--- Exercise instructions ---
What you need to produce from the material below is an exact transcription of the lines from the one with "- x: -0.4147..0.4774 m" through the one with "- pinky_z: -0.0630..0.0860", both included, and no other line.

--- Recorded data ---
=== Begin Enclosure ===
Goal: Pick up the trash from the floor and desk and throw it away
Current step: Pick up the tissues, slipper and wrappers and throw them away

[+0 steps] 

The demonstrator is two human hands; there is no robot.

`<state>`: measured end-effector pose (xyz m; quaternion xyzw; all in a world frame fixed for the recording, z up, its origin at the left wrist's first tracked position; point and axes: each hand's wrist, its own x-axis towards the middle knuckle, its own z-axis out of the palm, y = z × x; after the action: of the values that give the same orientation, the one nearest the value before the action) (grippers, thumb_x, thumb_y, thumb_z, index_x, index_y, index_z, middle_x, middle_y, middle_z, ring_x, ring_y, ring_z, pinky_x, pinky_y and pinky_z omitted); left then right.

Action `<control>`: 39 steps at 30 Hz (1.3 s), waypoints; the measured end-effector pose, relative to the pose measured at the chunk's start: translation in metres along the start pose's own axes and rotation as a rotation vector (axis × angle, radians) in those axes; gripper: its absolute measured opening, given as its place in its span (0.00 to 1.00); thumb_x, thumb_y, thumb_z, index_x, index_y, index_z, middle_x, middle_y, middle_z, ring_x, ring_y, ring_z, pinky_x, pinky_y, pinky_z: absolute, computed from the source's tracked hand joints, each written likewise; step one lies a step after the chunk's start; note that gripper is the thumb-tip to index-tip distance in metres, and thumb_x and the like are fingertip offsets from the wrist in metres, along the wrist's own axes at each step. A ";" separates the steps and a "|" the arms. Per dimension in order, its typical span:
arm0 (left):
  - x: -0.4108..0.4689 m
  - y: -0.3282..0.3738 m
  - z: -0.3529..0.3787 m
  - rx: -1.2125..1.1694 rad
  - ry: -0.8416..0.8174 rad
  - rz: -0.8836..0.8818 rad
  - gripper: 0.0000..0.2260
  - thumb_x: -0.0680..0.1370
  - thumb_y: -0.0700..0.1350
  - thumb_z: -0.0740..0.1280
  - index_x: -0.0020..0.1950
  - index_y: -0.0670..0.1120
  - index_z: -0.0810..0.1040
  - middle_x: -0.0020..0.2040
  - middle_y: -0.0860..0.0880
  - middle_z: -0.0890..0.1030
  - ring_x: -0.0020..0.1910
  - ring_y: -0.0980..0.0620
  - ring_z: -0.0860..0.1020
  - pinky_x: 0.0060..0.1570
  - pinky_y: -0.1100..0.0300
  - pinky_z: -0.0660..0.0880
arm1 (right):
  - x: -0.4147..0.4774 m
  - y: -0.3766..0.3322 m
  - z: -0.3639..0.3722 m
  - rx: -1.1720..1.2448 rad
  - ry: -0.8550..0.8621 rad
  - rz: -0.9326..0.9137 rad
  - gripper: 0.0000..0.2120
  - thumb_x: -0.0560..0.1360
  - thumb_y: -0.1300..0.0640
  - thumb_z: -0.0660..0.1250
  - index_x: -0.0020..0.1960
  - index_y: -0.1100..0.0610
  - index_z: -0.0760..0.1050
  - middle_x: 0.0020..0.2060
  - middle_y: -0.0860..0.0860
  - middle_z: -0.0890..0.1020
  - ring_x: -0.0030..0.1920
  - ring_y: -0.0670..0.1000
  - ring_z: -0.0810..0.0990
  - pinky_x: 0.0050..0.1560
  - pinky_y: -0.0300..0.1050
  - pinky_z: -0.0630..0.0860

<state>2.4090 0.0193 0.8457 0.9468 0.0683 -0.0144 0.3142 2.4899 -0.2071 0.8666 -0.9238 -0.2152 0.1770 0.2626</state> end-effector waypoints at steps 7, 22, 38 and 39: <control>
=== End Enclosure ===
--- Response for this exercise ---
  - x: -0.4147..0.4774 m
  - y: -0.3766..0.3322 m
  - z: -0.3639..0.3722 m
  - rx: -1.1720..1.2448 rad
  - ry: -0.8550..0.8621 rad
  - rz: -0.9326..0.9137 rad
  - gripper: 0.0000..0.2120
  - thumb_x: -0.0560..0.1360
  - thumb_y: -0.1300..0.0640
  - thumb_z: -0.0660..0.1250
  - index_x: -0.0020..0.1960
  - index_y: -0.1100..0.0610
  - index_z: -0.0760..0.1050
  - middle_x: 0.0020..0.2060
  - middle_y: -0.0860..0.0860
  - middle_z: -0.0890..0.1020
  - ring_x: -0.0030..0.1920
  - ring_y: -0.0670..0.1000
  - ring_z: -0.0810..0.0990
  - pinky_x: 0.0050..0.1560
  - pinky_y: -0.0300..0.1050
  - pinky_z: -0.0630..0.0860

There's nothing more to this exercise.